Most tellingly, DunedinPACE has been shown to predict mortality risk – people whose pace is slower tend to live longer, whereas those with a consistently fast pace are more likely to have a shorter lifespan. It even added predictive power on top of other clocks like GrimAge, meaning it captures something critical about aging that other measures miss.

Biological age (OMICm Age) and health outcomes

Biological age measures have a strong evidence base linking them to longevity and chronic disease risk. For example, earlier epigenetic clocks like Horvath's and Hannum's showed that if your epigenetic age was older than your chronological age (often termed "epigenetic age acceleration"), you had higher all-cause mortality risk. GrimAge, a second-generation clock, was even better – one study found GrimAge was a strong predictor of time-to-death, outperforming previous clocks and even traditional risk factors.

OMICm Age is essentially a next-generation version of these, optimized to predict mortality and morbidity by integrating multi-omic data. In the study behind OMICm Age, the researchers reported that it outperformed all prior methylation clocks in associations with chronic disease outcomes and mortality. What this means practically is that if your OMICm Age is high relative to your peers, you likely have higher risk for things like cardiovascular disease, type II diabetes, lung conditions, etc., and a higher risk of all-cause mortality at any given chronological age.

Conversely, those with younger biological ages tend to be those who live longer and stay disease-free longer. For instance, centenarians (people who live to 100) often have epigenetic ages that are 20 years younger than their chronological ages, which underscores the link between slower biological aging and extreme longevity.
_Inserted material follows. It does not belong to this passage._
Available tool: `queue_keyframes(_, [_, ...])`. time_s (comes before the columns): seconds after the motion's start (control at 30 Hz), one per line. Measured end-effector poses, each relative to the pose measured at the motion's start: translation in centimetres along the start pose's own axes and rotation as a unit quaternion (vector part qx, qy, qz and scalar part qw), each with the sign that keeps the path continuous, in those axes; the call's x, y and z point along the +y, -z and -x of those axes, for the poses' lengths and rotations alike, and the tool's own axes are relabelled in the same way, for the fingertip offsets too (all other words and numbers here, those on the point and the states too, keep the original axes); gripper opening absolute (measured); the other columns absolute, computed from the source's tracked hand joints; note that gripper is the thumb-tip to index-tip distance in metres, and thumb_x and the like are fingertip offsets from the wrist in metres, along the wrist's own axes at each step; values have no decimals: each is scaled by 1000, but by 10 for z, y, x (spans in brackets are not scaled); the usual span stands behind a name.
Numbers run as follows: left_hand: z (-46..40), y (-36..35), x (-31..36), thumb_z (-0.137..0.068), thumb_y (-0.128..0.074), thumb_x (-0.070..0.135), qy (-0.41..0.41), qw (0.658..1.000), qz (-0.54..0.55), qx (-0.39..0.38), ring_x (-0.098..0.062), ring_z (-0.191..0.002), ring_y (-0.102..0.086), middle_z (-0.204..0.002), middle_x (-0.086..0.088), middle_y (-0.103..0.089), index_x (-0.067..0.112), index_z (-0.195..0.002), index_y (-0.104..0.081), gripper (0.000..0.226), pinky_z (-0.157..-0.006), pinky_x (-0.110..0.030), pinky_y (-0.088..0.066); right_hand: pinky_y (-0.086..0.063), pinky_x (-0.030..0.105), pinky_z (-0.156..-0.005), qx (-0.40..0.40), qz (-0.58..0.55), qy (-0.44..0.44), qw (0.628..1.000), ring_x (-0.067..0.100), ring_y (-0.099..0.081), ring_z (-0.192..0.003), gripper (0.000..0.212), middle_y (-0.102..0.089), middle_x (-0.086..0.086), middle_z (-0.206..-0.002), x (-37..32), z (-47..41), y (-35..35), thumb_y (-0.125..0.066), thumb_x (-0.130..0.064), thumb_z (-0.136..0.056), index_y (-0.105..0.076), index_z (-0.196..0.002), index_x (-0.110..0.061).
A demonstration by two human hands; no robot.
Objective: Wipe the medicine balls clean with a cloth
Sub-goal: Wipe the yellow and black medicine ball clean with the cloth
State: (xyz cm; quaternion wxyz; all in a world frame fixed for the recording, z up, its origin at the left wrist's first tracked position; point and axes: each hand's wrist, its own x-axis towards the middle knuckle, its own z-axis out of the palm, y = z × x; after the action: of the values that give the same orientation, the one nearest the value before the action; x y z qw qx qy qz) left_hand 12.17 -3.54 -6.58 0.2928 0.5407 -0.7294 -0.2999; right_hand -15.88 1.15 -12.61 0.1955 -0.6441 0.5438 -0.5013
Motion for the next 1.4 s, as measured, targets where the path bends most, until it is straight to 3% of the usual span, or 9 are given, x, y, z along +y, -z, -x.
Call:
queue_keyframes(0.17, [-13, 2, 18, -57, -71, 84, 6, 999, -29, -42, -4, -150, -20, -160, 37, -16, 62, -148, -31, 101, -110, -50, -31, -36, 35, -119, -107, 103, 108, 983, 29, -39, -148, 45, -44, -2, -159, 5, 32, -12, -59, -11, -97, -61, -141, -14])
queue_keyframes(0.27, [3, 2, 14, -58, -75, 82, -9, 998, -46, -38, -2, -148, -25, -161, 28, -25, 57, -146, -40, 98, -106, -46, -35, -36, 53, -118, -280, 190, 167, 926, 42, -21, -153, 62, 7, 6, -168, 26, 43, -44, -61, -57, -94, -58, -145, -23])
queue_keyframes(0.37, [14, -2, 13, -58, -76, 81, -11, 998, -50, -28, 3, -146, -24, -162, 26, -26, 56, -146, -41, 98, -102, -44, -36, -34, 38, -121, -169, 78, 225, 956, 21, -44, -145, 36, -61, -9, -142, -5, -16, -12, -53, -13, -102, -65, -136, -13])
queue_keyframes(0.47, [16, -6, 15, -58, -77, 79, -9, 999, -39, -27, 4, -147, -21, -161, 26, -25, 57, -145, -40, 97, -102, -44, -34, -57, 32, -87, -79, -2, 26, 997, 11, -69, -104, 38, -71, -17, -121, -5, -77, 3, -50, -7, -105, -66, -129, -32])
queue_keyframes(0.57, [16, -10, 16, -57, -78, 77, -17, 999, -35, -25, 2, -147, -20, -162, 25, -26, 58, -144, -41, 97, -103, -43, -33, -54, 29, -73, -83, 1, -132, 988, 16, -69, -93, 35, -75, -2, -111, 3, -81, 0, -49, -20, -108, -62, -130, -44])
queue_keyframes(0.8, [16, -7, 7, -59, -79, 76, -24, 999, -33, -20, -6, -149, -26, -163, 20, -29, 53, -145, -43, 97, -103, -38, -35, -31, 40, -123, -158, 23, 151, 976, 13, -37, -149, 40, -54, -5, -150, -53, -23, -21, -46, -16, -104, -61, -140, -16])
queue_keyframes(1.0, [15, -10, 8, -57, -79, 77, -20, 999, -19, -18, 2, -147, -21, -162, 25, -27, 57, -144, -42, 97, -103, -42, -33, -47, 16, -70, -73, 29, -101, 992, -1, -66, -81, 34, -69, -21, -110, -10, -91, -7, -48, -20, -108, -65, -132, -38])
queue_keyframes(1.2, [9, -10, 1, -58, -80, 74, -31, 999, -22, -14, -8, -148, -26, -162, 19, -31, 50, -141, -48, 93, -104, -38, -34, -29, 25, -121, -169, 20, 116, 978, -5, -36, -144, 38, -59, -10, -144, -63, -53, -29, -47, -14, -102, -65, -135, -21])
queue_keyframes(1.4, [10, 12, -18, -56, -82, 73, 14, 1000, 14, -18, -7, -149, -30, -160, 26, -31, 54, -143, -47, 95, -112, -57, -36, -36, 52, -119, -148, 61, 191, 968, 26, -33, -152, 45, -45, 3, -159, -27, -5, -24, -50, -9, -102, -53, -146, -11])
SYMPHONY Age and health outcomes

The organ-specific ages provide even more granular connections to disease. Each organ age, if accelerated, is likely associated with conditions of that organ system. For example:

• If your Immune System Age is high, it might correlate with immunosenescence (aging of the immune cells), which could mean higher susceptibility to infections, slower wound healing, or higher cancer risk (since the immune system also surveils for tumors)
• An Inflammation Age that's elevated indicates chronic inflammatory activity – this could underpin diseases like arthritis, atherosclerosis (since heart disease has an inflammatory component), or neurodegenerative diseases
• A high Metabolic Age might align with insulin resistance or fatty liver or high visceral fat, pointing to risk for diabetes, obesity-related complications, and so on
• Heart Age higher than chronological age could reflect atherosclerosis progression, high blood pressure, or arterial stiffness – risk factors for heart attack and stroke
• Lung Age high might correlate with smoking history or air pollution exposure, and predict risk of COPD or reduced respiratory function
• Kidney Age high could hint at chronic kidney disease risk

The Yale team that developed SYMPHONY verified that these methylation-derived ages associate with known clinical markers: e.g., those with older liver ages likely had higher liver enzymes or more metabolic syndrome; those with older brain ages may have performed poorer on memory tests.